Your goal: Starting at the line with "FLASHCARD FRONT: Where is the hand-held", retype each line exactly up to and including the final line of the records below.

Material shown:
[Start of section]

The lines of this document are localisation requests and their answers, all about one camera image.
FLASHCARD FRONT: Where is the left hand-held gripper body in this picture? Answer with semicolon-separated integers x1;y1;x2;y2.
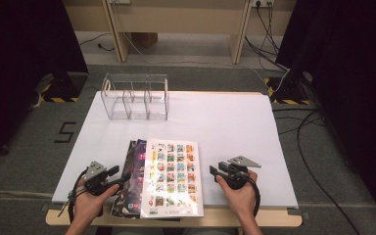
83;160;112;197

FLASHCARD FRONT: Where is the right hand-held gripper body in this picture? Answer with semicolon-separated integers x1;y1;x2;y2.
220;155;262;191

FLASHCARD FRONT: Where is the thick black-fronted magazine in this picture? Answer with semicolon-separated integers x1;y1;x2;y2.
110;140;142;220

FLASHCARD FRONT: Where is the white picture-grid magazine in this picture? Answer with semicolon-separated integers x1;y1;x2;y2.
139;136;206;219

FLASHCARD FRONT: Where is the clear acrylic magazine rack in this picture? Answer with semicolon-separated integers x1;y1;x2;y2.
100;72;170;121

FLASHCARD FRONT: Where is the person's right hand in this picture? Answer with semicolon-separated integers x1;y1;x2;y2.
214;169;259;221

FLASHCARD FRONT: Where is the person's left hand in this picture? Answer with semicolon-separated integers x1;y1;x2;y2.
72;178;121;225

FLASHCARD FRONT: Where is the white table mat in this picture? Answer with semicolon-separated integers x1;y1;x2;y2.
51;90;300;210

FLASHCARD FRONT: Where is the grey tape piece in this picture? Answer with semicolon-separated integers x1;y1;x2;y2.
287;207;311;220
40;202;63;212

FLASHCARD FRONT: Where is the black curtain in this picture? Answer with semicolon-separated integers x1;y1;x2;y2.
275;0;376;229
0;0;89;170

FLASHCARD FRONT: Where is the brown cardboard box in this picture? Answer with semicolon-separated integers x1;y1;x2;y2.
130;31;160;49

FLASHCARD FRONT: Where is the beige wooden desk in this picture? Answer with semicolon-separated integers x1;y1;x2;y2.
62;0;297;66

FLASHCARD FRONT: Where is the right hand-held gripper cable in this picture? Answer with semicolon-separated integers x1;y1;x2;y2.
246;174;262;219

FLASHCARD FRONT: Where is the hand-held gripper cable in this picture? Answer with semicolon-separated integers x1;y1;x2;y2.
57;167;91;224
246;174;262;219

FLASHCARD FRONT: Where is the left hand-held gripper cable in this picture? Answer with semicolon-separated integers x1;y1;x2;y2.
57;167;91;224

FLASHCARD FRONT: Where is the long black floor cable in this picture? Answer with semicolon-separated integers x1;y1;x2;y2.
295;109;361;235

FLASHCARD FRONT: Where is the thin black floor cable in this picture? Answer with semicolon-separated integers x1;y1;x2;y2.
272;107;327;135

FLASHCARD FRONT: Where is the black cable bundle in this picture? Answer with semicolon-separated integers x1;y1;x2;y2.
244;1;290;72

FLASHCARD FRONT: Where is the black plug cable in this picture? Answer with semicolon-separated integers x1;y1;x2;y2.
97;42;116;53

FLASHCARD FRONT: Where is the white wall socket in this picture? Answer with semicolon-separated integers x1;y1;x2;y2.
252;0;275;8

[End of section]

Solution to this problem:
FLASHCARD FRONT: Where is the hand-held gripper cable in this picture? Answer with semicolon-separated integers x1;y1;x2;y2.
57;167;91;224
246;174;262;219

FLASHCARD FRONT: Where is the left hand-held gripper cable in this picture? Answer with semicolon-separated integers x1;y1;x2;y2.
57;167;91;224

FLASHCARD FRONT: Where is the long black floor cable in this picture? Answer with semicolon-separated integers x1;y1;x2;y2.
295;109;361;235

FLASHCARD FRONT: Where is the thin black floor cable in this picture? Answer with semicolon-separated integers x1;y1;x2;y2.
272;107;327;135

FLASHCARD FRONT: Where is the black cable bundle in this picture? Answer with semicolon-separated integers x1;y1;x2;y2.
244;1;290;72

FLASHCARD FRONT: Where is the black plug cable in this picture? Answer with semicolon-separated integers x1;y1;x2;y2.
97;42;116;53

FLASHCARD FRONT: Where is the white wall socket in this picture? Answer with semicolon-separated integers x1;y1;x2;y2.
252;0;275;8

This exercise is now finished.